AIM OF THE EXERCISE: For each line below that includes the string "document", show the whole line.

STORED DATA:
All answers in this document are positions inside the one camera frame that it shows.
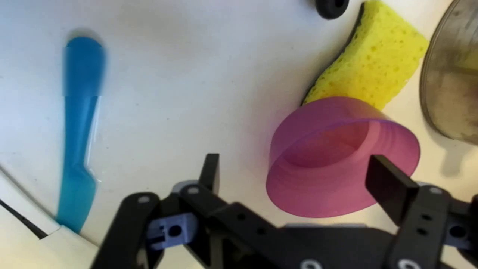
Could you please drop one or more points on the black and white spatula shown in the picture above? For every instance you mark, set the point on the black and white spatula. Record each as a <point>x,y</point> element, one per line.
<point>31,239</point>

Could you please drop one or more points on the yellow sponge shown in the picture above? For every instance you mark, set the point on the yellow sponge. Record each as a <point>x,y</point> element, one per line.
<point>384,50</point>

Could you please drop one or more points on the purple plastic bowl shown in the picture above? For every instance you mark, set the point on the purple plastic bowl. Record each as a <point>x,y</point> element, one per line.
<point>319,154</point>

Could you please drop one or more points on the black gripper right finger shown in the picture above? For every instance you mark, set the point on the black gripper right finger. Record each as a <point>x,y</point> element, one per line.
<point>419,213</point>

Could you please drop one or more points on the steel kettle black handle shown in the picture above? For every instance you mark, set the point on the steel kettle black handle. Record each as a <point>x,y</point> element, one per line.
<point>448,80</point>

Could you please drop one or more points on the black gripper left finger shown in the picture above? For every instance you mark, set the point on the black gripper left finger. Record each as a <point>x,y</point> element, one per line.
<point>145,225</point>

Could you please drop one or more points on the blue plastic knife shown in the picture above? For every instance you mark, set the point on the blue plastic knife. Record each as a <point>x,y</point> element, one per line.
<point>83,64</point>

---

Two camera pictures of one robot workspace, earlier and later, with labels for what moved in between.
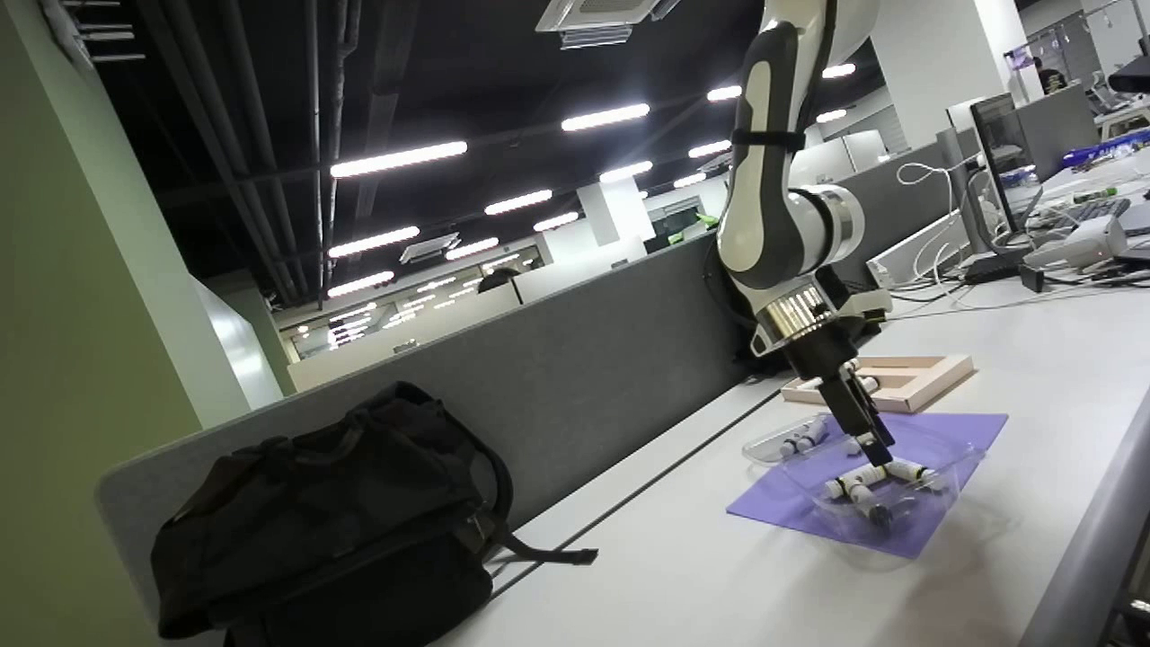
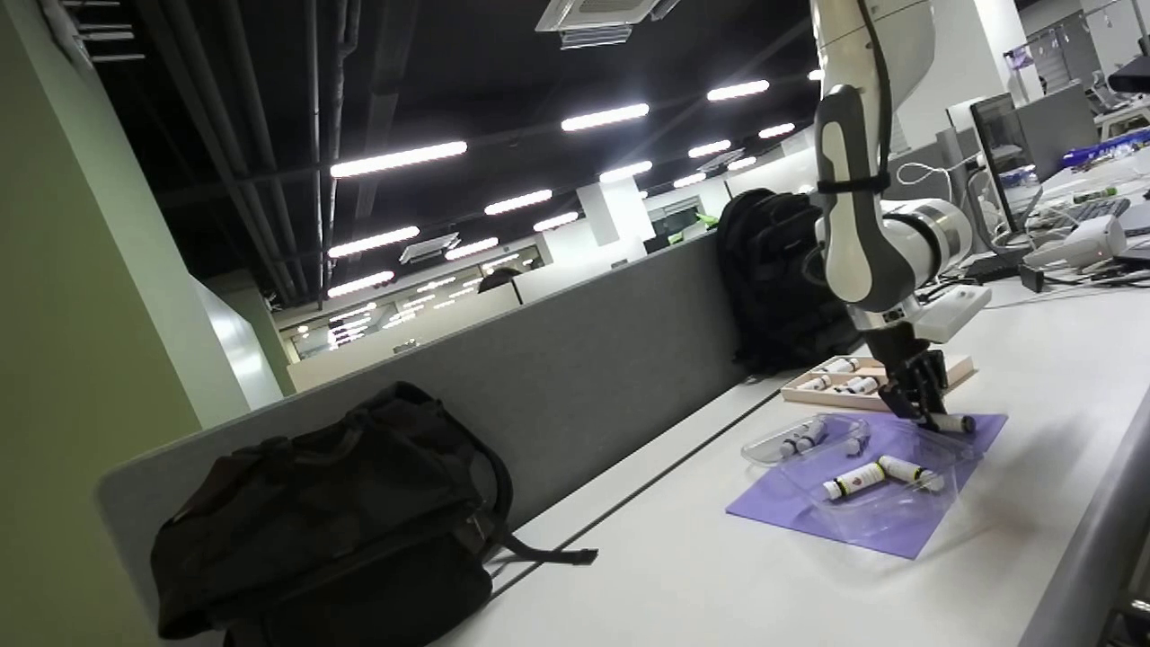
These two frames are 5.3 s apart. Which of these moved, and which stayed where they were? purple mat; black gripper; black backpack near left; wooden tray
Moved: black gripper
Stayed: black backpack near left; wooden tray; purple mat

---

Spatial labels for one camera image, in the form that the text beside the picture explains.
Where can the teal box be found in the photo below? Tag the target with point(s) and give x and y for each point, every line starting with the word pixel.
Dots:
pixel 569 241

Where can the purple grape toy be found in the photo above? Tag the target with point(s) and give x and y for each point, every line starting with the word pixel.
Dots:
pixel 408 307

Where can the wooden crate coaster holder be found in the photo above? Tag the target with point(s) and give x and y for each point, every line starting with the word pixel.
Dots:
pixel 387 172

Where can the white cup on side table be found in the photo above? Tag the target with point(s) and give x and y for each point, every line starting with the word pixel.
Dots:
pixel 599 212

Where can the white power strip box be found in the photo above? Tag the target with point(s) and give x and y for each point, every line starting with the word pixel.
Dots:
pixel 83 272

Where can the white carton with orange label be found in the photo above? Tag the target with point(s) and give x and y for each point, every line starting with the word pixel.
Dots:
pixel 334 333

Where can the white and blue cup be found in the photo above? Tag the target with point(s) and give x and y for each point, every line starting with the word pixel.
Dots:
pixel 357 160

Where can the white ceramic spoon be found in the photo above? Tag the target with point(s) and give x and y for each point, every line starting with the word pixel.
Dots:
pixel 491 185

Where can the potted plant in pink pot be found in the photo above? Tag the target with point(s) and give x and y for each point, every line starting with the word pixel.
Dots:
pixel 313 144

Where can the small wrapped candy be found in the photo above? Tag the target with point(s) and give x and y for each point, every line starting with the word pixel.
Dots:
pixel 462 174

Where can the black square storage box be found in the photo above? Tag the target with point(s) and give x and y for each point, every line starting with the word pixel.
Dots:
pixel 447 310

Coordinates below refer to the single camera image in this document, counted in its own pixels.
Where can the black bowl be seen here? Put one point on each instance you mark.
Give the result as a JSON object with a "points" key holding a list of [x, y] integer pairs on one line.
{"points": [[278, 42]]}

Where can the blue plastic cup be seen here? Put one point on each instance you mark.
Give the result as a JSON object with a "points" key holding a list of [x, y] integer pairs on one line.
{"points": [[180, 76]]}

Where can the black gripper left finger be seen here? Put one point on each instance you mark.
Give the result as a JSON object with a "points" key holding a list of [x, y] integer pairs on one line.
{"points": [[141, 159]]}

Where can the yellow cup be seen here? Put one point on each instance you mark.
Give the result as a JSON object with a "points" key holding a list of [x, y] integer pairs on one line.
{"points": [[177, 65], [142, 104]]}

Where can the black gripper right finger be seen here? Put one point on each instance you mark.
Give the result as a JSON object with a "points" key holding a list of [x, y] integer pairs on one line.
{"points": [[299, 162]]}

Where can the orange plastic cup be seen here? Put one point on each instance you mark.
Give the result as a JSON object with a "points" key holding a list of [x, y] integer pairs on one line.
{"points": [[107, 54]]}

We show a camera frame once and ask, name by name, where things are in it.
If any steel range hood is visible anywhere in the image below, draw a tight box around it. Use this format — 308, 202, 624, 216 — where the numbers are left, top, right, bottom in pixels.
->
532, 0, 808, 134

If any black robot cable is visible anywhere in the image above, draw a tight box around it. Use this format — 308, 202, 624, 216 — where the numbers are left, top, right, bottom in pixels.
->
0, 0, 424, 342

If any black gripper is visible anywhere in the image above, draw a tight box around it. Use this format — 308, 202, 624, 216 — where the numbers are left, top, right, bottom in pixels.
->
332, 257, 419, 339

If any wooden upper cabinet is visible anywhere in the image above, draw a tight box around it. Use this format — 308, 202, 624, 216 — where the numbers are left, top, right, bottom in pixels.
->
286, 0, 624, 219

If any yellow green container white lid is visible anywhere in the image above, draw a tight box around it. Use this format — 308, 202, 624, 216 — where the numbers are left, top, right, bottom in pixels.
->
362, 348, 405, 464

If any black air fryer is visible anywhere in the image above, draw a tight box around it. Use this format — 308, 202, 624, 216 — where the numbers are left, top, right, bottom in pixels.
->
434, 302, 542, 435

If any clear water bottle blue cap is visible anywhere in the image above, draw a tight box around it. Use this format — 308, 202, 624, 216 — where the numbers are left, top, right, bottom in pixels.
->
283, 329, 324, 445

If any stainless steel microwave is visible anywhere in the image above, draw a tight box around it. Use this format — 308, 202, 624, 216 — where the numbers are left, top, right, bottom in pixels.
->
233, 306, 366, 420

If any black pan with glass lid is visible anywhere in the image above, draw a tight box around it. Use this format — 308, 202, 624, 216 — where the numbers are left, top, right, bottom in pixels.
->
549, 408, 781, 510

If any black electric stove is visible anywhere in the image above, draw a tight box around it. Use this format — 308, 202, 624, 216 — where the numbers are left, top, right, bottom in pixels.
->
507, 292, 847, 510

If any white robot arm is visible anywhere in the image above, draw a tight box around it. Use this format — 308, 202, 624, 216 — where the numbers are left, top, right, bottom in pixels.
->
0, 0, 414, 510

EXERCISE ANSWER:
All answers in this document are positions inside the one camera frame that it shows.
Coordinates below refer to the single camera image in this document, counted in its own pixels.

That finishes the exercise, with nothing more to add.